15 U.S.C. § 1635(c). Consequently, even if the court were to consider the Notice, the Updegraffs may rebut any presumption of delivery created by the Notice with testimony or other evidence. Cappuccio v. Prime Capital Funding LLC, 649 F.3d 180, 189-90 (3rd Cir. 2011) (noting that the testimony of a borrower alone may overcome the "weak" presumption created by § 1635(c)). Because the § 1635(c) rebuttable presumption requires a court to consider and weigh evidence to make the determination of whether the presumption is rebutted, the determination cannot be made on a motion to dismiss or for judgment on the pleadings. See Morris v. Bank of Amer., 2010 WL 761318, at *4 (N.D. Cal. March 3, 2010) (noting that while the TILA notice attached to the defendants' motion to dismiss may ultimately prove dispositive, the § 1635(c) presumption was inappropriate to apply at this early stage because it required an evaluation of the evidence); Glucksman v. First Franklin Fin. Corp., 601 F.Supp.2d 511, 514 (E.D.N.Y. 2009). At this stage, it is sufficient that the Updegraffs have pleaded that they did not receive the notices [Adv. Doc. 1, ¶¶ 31-33]. The issue of whether proper TILA disclosures were made is not a matter that can be decided solely from the pleadings nor does the existence of the Notice attached to Defendants' motion conclusively determine the issue.

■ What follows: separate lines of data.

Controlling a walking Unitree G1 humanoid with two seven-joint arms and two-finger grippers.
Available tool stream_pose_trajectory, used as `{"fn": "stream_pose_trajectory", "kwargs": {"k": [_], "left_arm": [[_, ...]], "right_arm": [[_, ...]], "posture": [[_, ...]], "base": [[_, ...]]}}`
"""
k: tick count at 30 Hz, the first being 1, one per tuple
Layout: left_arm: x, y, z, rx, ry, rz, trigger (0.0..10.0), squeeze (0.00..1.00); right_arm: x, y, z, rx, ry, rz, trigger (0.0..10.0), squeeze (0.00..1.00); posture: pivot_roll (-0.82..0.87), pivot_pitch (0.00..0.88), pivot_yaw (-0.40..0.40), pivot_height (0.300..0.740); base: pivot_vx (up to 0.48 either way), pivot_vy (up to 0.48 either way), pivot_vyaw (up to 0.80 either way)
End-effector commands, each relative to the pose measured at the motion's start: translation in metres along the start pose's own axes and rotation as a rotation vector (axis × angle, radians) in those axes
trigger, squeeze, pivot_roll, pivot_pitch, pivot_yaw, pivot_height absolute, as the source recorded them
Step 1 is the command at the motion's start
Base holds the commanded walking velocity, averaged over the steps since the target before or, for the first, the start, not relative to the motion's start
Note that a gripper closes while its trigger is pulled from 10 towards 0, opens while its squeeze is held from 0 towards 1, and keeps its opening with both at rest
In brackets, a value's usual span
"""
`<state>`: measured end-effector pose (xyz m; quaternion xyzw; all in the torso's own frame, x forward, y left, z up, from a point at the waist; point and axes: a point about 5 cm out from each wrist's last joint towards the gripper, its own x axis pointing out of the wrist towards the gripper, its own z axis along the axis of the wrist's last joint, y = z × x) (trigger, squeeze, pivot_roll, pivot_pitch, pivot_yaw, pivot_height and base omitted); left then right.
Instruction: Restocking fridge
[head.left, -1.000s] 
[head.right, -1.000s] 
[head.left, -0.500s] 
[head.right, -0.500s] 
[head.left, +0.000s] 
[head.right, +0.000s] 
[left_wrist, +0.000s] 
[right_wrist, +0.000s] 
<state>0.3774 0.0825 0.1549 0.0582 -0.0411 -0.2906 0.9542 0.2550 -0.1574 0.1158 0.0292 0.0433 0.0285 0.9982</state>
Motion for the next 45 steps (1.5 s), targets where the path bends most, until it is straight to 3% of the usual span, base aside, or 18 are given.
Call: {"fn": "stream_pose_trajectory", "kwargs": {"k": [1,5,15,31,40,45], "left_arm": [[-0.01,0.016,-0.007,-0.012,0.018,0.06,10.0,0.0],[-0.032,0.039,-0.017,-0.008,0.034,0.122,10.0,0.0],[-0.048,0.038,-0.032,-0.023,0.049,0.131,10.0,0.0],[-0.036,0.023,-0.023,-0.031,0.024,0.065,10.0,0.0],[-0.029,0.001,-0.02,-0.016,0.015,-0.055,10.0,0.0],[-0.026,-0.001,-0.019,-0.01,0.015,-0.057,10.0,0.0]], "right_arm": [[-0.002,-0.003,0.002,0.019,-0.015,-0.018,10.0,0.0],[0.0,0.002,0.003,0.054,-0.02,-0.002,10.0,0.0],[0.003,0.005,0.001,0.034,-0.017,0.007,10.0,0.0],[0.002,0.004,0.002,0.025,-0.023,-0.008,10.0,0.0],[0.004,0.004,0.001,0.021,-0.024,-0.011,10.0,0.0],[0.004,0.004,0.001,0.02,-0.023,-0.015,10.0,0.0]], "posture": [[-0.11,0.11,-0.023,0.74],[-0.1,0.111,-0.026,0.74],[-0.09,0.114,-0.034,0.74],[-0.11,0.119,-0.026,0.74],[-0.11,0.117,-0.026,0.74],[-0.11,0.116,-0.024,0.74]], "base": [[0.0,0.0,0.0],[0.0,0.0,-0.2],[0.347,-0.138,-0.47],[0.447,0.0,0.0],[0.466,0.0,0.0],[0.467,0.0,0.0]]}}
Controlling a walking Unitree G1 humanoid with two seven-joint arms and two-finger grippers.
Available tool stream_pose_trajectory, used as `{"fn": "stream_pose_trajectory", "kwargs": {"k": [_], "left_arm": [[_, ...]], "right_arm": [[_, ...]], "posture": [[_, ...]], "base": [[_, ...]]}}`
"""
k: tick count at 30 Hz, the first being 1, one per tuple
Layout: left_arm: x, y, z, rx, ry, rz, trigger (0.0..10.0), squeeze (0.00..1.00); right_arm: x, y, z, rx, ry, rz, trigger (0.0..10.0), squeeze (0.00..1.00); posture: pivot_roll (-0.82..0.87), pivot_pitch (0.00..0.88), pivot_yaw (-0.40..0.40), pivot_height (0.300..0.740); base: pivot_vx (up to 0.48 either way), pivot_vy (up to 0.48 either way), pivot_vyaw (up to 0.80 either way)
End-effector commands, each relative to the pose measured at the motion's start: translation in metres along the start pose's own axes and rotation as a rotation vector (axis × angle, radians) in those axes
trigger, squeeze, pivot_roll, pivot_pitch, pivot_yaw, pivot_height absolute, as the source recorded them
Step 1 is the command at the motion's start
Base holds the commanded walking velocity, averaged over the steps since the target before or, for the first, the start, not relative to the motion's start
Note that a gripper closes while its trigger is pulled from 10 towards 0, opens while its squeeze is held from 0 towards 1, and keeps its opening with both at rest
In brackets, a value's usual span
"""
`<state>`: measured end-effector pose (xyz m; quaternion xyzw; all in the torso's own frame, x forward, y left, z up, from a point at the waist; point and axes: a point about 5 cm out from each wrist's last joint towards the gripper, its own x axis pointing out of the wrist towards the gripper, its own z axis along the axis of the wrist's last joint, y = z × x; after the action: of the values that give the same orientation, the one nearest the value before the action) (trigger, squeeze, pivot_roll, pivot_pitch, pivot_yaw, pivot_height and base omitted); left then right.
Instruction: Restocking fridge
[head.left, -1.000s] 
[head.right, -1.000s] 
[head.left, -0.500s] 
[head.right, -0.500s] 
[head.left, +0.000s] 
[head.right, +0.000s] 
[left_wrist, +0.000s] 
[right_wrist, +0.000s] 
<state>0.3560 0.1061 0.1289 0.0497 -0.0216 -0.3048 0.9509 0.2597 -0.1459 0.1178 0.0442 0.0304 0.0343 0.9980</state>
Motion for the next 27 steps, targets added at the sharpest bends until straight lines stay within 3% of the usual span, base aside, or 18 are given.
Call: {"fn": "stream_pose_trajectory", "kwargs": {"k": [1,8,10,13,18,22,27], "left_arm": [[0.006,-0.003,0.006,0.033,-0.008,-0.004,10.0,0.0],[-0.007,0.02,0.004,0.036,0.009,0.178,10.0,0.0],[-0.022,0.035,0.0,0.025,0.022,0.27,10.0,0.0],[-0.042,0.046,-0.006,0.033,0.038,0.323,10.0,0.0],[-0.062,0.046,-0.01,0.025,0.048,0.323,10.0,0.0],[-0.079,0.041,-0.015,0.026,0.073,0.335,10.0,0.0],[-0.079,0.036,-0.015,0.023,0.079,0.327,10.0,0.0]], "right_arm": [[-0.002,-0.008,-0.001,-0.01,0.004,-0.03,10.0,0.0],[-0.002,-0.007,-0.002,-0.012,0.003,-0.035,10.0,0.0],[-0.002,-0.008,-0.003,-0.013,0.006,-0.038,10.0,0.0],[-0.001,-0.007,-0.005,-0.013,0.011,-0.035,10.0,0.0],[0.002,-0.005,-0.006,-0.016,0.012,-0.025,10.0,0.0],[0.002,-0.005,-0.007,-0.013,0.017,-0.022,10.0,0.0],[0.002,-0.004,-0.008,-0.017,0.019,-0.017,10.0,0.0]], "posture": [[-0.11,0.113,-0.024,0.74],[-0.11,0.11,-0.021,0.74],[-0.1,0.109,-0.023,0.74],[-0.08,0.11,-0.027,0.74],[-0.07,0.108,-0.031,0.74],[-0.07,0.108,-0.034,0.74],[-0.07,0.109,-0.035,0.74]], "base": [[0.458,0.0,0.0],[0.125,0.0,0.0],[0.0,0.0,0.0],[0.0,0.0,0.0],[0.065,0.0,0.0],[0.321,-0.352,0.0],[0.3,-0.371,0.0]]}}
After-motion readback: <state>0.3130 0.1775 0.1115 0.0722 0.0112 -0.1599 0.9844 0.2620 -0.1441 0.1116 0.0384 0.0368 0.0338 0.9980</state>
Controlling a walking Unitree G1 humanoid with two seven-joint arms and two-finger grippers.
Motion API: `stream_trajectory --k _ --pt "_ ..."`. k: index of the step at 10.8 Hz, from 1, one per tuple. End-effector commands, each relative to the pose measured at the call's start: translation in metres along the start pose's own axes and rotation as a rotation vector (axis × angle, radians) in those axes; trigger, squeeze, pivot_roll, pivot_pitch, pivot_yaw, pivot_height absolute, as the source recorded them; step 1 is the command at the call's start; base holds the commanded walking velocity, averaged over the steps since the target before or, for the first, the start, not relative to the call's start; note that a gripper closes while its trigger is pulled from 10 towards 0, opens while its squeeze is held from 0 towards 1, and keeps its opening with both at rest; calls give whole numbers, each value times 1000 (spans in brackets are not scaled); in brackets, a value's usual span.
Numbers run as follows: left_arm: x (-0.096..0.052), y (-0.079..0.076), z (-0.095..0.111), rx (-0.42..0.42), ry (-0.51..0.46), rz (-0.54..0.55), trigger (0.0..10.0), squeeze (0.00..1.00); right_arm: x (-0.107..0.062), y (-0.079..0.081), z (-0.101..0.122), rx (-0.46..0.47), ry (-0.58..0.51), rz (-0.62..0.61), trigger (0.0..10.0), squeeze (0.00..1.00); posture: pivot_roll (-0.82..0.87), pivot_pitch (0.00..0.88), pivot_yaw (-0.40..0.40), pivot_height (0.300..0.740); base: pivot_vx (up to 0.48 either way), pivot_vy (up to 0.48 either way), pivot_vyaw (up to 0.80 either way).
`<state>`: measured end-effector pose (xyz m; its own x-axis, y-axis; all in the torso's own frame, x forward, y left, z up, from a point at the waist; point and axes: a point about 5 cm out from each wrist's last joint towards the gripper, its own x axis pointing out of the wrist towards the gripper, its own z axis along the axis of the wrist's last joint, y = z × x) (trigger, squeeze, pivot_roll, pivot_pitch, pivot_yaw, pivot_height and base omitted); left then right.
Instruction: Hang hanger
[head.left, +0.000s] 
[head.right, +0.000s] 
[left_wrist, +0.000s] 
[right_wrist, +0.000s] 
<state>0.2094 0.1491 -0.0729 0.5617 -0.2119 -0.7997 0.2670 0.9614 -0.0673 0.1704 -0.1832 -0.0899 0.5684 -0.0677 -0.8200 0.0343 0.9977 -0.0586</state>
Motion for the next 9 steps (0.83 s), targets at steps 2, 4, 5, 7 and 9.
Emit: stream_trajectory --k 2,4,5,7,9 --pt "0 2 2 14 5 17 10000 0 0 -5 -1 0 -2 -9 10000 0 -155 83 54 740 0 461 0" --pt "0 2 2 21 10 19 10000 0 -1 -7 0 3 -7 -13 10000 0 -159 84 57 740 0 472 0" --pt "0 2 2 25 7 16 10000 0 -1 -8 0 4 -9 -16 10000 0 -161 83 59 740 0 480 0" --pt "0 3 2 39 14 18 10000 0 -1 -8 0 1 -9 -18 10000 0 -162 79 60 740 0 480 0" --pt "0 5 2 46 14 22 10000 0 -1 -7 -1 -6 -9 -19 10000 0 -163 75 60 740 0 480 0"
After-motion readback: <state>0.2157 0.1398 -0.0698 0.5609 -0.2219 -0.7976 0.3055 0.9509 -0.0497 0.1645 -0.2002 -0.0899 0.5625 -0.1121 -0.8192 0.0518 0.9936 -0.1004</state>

For these reasons, the court excludes from consideration the Notice attached to Defendants' motion. It is extraneous evidence and, even if considered, not dispositive at this early stage in the litigation. The court further excludes the HSBC Affidavit attached to Defendants' motion as inappropriate evidentiary material outside the pleadings. Because Defendants' arguments for dismissing the First and Fourth Claims in the complaint rely on these extraneous evidentiary materials, their motion is denied with respect to these claims.

B. Second and Fifth Claims (Fraud and Negligent Misrepresentation): Applicability of the Economic Loss Rule

Next, the Defendants argue the applicability of Ohio's economic loss doctrine to bar the Updegraffs' Second and Fifth Claims for fraud and negligent misrepresentation, respectively. In Ohio, "[t]he economic-loss rule generally prevents recovery in tort of damages for purely economic loss." Corporex Dev. & Constr. Mgmt., Inc. v. Shook, Inc., 835 N.E.2d 701, 704 (Ohio 2005). This doctrine follows the well-established rule that "'a plaintiff who has suffered only economic loss due to another's negligence has not been injured in a manner which is legally cognizable or compensable.'" Id.(further citation omitted). Instead, recovery for economic loss is "strictly a subject for contract negotiation and assignment." Floor Craft Floor Covering, Inc. v. Parma Cmty. Gen. Hosp. Ass'n, 560 N.E.2d 206, 211-12 (Ohio 1990) (further noting that tort law is not designed to compensate parties for losses suffered as a result of a breach of duties assumed only by agreement). See also Myvitanet.com v. Kowalski, 2008 WL 2977889, at *6 (S.D. Ohio July 29, 2008) (noting that negligence claims for purely economic loss are unavailable when the actionable conduct arises from a breach of a duty that would not exist but for the parties' contractual relationship). Defendants argue that the economic loss doctrine applies in this case to bar the claims for fraud and negligent misrepresentation because the Updegraffs' damages are purely monetary in nature.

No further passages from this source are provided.